_Your goal_. For the data below, work out how many lines contain the word "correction" and supply only that number.

_Collected data_.
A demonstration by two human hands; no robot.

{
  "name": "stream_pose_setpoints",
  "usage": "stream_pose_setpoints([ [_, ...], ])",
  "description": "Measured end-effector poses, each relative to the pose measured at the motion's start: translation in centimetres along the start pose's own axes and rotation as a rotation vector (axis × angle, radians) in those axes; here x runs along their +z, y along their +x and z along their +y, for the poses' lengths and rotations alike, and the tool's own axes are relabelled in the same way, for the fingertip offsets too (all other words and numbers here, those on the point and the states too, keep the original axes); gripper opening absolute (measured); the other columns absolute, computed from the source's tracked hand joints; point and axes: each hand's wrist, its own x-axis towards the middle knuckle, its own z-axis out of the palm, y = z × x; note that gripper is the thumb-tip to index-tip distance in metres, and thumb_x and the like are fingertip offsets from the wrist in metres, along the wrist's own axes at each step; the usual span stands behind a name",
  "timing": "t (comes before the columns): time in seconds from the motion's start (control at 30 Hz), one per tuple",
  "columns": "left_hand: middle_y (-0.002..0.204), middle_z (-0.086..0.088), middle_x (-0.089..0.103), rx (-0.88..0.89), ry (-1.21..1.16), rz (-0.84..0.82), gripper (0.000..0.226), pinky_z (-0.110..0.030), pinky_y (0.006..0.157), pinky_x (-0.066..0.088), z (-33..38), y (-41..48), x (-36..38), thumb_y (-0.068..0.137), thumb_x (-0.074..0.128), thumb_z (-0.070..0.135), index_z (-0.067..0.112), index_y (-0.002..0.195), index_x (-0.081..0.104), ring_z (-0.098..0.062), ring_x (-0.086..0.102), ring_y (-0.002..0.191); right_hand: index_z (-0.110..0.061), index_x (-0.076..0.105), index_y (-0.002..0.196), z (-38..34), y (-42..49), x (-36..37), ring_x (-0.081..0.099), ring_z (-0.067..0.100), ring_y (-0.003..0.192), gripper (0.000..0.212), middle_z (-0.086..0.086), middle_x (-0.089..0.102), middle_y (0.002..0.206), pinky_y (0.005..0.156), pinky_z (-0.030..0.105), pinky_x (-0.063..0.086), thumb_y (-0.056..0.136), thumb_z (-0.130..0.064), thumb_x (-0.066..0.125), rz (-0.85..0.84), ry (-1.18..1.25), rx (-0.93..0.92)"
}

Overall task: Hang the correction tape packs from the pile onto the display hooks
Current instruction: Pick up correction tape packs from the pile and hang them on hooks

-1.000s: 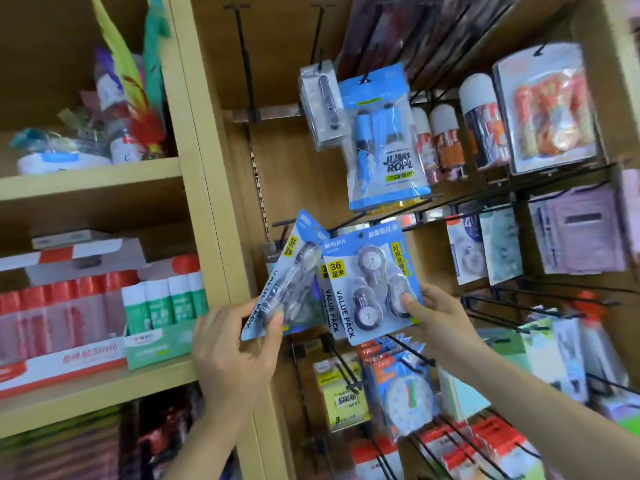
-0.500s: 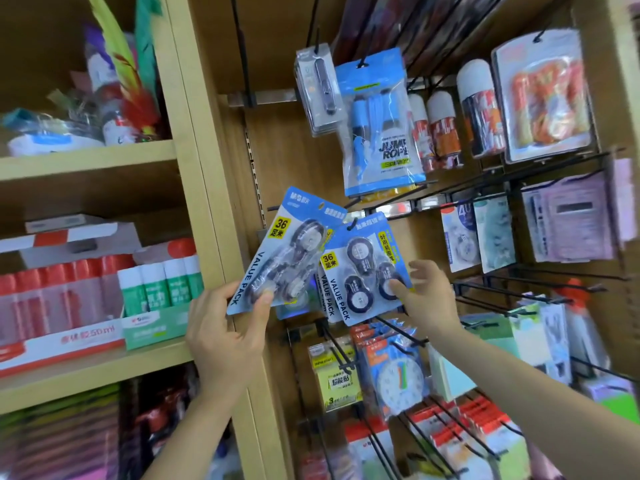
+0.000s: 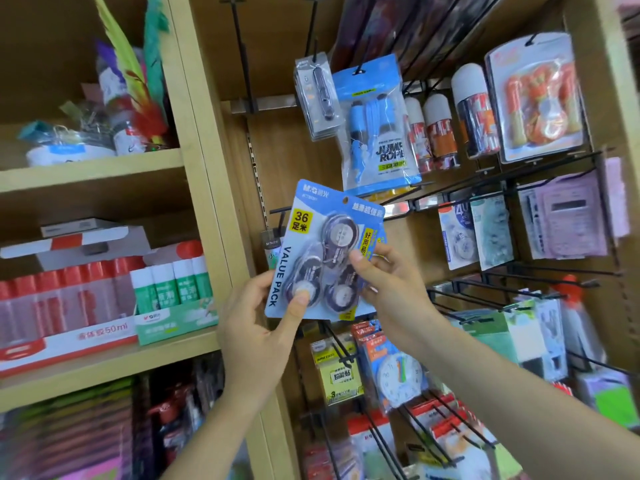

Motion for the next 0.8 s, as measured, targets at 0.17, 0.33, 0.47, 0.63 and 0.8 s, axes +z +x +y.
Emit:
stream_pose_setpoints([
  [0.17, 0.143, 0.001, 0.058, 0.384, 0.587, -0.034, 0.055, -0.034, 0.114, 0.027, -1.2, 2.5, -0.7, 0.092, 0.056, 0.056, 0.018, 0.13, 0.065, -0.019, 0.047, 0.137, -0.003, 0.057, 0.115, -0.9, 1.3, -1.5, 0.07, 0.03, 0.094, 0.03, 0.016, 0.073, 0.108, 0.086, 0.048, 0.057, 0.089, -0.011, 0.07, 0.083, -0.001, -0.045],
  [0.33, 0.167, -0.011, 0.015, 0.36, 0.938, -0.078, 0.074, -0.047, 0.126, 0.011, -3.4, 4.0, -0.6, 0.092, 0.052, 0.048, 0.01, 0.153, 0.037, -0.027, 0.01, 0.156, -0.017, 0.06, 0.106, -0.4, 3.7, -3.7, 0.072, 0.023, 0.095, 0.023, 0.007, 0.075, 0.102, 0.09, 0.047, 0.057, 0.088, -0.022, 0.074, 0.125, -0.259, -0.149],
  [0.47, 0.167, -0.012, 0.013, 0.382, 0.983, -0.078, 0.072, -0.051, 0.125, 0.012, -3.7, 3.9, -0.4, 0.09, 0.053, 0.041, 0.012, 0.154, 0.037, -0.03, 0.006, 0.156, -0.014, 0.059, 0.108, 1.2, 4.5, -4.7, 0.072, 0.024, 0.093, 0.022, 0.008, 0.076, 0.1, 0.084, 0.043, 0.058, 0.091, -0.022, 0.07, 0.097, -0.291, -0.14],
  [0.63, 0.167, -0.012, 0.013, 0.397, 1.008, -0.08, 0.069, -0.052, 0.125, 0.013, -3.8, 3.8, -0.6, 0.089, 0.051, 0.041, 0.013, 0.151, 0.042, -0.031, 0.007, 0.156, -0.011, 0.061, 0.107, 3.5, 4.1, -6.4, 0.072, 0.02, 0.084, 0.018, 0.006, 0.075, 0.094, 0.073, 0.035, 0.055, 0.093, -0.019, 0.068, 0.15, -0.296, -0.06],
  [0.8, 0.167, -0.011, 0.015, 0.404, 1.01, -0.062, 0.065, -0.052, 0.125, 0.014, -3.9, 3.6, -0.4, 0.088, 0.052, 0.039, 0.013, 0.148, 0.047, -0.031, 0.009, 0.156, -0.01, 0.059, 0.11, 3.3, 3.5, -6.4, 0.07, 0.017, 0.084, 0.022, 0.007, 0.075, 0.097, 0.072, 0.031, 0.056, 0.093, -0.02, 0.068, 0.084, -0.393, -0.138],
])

_Answer box_. 2